In the previous chapter, you read how businesses can use Amazon Simple Storage Service (Amazon S3) and the Amazon Comprehend custom classifier to collect and categorize documents before accurate document extraction. We will now dive into the details of the extraction stage of the Intelligent Document Processing (IDP) pipeline for the accurate extraction of documents. We will navigate through the following sections in this chapter:
For this chapter, you will need access to an Amazon Web Services (AWS) account. Before getting started, we recommend that you create an AWS account by referring to the AWS account setup and Jupyter notebook creation steps, as mentioned in the Technical requirements section of Chapter 2, Document Capture and Categorization. You can find Chapter 3 code samples in GitHub here: https://github.com/PacktPublishing/Intelligent-Document-Processing-with-AWS-AI-ML-/tree/main/chapter-3
Many organizations, across industries, irrespective of the size of the business, deal with a large number of documents in everyday transactions. Moreover, we discussed the data diversity, data sources, and various layouts and formats for these documents in Chapter 2, Document Capture and Categorization. The data diversity at scale makes it difficult to extract elements from these documents. For example, think about a back-office task for a company.

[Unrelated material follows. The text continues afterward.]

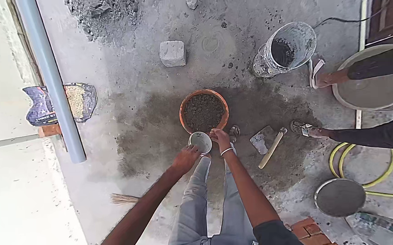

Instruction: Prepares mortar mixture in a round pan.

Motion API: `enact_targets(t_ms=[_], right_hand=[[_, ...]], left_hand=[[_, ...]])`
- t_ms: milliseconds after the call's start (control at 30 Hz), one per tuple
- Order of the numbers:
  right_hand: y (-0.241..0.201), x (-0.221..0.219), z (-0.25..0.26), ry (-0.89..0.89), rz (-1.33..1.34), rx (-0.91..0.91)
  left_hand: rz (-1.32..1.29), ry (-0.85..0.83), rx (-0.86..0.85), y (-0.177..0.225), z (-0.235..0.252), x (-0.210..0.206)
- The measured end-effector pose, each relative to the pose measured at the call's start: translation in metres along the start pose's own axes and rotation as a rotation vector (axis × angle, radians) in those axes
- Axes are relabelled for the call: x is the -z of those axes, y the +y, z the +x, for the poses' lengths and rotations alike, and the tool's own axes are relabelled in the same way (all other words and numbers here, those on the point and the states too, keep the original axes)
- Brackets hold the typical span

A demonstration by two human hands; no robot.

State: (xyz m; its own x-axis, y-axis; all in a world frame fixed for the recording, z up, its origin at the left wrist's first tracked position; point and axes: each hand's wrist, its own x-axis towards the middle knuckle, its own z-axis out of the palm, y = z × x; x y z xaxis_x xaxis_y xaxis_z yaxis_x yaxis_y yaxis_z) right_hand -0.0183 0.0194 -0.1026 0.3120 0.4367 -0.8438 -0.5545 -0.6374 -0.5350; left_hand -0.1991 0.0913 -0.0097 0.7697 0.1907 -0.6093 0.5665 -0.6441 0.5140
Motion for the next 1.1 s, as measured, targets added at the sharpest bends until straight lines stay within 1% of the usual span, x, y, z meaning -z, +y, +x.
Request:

This is one of the non-mission critical tasks for a company, but at the same time, these tasks need to be fulfilled in a scheduled and timely manner. For example, the back office receives invoices at scale and needs to extract information and put it in a structured way in its enterprise resource planning (ERP) system, such as Systems, Applications, and Products (SAP) for accurate payments. Once we convert the data from unstructured documents to a structured format, a machine can handle the processing. So, without automation, how do we handle the extraction part of document processing?

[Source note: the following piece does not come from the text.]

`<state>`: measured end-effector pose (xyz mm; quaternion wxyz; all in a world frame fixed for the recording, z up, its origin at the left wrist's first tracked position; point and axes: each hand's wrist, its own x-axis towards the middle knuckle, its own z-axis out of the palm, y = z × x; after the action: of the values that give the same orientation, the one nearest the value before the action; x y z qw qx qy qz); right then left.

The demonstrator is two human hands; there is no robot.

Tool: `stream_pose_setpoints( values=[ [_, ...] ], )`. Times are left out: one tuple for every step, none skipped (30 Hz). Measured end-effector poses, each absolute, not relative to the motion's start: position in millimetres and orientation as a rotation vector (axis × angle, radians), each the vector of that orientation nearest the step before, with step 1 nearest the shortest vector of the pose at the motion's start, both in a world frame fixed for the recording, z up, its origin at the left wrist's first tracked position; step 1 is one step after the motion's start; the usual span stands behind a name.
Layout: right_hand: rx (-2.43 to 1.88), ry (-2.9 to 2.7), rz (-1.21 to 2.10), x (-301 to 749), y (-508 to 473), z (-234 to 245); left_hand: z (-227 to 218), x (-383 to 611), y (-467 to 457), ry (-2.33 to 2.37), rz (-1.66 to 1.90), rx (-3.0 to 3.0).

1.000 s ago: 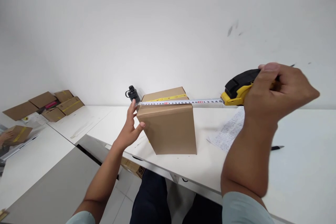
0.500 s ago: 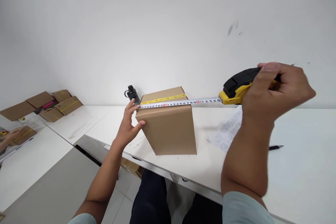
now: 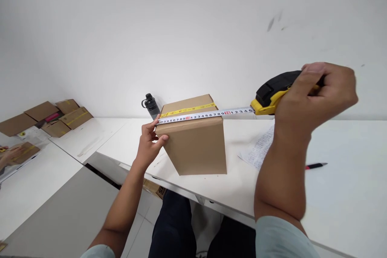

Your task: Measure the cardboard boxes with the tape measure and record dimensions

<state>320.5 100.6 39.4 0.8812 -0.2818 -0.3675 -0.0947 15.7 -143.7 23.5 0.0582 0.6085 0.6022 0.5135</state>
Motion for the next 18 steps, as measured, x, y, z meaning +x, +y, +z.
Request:
stream_pose_setpoints(
  values=[
    [-0.607,-0.771,-0.186,319,100,39,22,16,-144,1.830,1.553,1.850],
    [-0.626,-0.781,-0.172,318,99,40,21,16,-144,1.839,1.546,1.861],
    [-0.634,-0.788,-0.159,318,97,41,21,17,-144,1.850,1.535,1.874],
    [-0.626,-0.792,-0.149,317,94,42,20,17,-145,1.862,1.522,1.890],
    [-0.609,-0.790,-0.146,317,92,43,20,17,-145,1.874,1.510,1.905],
    [-0.589,-0.781,-0.153,316,89,45,20,18,-146,1.885,1.500,1.917],
    [-0.573,-0.768,-0.160,316,87,46,20,18,-146,1.893,1.492,1.927],
    [-0.565,-0.755,-0.168,316,85,48,21,19,-147,1.902,1.483,1.934],
    [-0.564,-0.748,-0.172,315,83,49,21,20,-148,1.911,1.475,1.938],
    [-0.565,-0.752,-0.173,314,82,49,21,20,-148,1.921,1.467,1.939],
    [-0.566,-0.770,-0.166,312,81,49,22,21,-149,1.929,1.462,1.940],
    [-0.568,-0.793,-0.152,309,79,49,22,22,-149,1.937,1.459,1.940],
    [-0.575,-0.817,-0.136,305,78,48,21,23,-149,1.943,1.460,1.940],
    [-0.590,-0.836,-0.122,300,75,47,21,24,-148,1.946,1.462,1.940],
    [-0.611,-0.857,-0.108,294,72,46,21,24,-148,1.945,1.464,1.940],
    [-0.635,-0.880,-0.094,288,68,46,21,25,-148,1.943,1.463,1.939],
    [-0.655,-0.907,-0.083,282,63,45,21,26,-148,1.944,1.461,1.933],
    [-0.664,-0.935,-0.081,277,58,45,21,27,-148,1.955,1.455,1.919]
  ],
)
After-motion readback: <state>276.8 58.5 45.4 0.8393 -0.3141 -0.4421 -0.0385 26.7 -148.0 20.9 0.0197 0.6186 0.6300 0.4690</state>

One of the most common ways to extract documents is through manual processing.
Human beings can manually scan these documents and extract elements and feed them to their data entry system, but manual processing of documents can be error-prone, time-consuming, and expensive. Alternatively, customers can use traditional technologies such as optical character recognition (OCR) to extract all elements from the documents. But OCR can give you a flat bag of words (BoW), which is not an optimal way to extract documents. Additionally, we have seen customers using template- or rule-based document extraction. But template-based extraction can be high maintenance, and to onboard a new document type or new format, you will have to create and manage its corresponding template. Moreover, if you have used your custom model building process to extract elements from your documents, to onboard a new document type, it takes significant time and effort to retrain the technology stack for accurate extraction. Moreover, most of the time, traditional document processing—including manual processing—is not ready to handle document extraction at scale. Is there any other alternative solution for accurate document extraction? The following diagram depicts a sample architecture for document extraction in an IDP pipeline:
Figure 3.1 – Document extraction in IDP pipeline
In the document extraction stage of the IDP pipeline, our goal is to extract all the fields accurately from any type of document. In Figure 3.1, after categorizing the documents, we want to extract elements unique to that document. For example, you might want to get the Social Security number (SSN) from a Social Security card (SSC), but the Bank account number from a bank statement document. We may use different technologies and AWS artificial intelligence (AI) services such as Amazon Textract and Amazon Comprehend for accurate extraction. Before diving deep into the architecture, let’s first learn how we can use Amazon Textract for accurate document extraction.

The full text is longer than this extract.